What to do
Look through the lines below and extract each one that contains "beige".

Material provided
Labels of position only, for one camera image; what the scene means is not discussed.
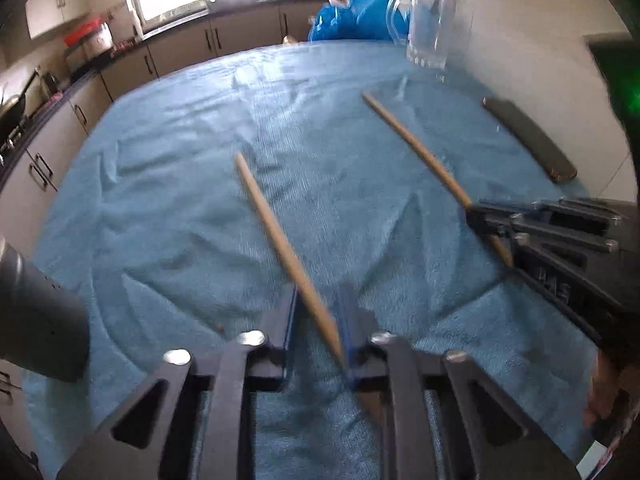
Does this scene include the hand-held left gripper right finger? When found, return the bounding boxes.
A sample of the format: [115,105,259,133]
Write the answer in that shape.
[339,284,582,480]

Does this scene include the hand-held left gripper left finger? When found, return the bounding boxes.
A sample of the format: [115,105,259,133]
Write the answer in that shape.
[57,285,302,480]

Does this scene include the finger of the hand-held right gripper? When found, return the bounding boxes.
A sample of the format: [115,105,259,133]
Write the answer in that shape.
[476,198,629,223]
[464,207,622,256]

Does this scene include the wooden chopstick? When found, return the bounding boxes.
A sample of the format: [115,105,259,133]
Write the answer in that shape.
[360,90,516,269]
[234,152,387,423]

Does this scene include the person's right hand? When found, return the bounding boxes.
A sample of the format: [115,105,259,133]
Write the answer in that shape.
[584,349,640,432]

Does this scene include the black phone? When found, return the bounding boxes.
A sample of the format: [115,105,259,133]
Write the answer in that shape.
[482,97,579,185]

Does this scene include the blue towel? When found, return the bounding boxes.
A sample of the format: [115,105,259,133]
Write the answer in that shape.
[20,40,602,480]

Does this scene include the clear glass mug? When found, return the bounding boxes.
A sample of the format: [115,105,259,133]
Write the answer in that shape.
[387,0,459,72]

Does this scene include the dark grey perforated holder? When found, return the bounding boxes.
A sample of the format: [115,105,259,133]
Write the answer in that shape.
[0,236,92,384]

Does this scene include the blue plastic bag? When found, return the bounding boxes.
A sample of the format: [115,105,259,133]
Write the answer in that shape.
[307,0,417,44]

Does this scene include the beige kitchen cabinets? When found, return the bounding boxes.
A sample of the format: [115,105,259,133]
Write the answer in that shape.
[0,0,347,253]

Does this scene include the black kitchen countertop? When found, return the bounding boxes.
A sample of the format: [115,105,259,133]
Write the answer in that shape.
[0,0,346,181]

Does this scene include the black wok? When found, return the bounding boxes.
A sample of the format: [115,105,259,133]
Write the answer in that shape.
[0,72,38,134]

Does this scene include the red lidded container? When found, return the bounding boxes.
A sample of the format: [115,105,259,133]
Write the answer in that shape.
[63,17,114,57]

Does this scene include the beige wall cabinet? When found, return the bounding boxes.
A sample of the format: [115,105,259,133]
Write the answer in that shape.
[25,0,94,41]

Answer below
Does this scene include the beige kitchen cabinets? When found, return the bounding boxes.
Does this scene include the beige wall cabinet? When found, return the bounding boxes.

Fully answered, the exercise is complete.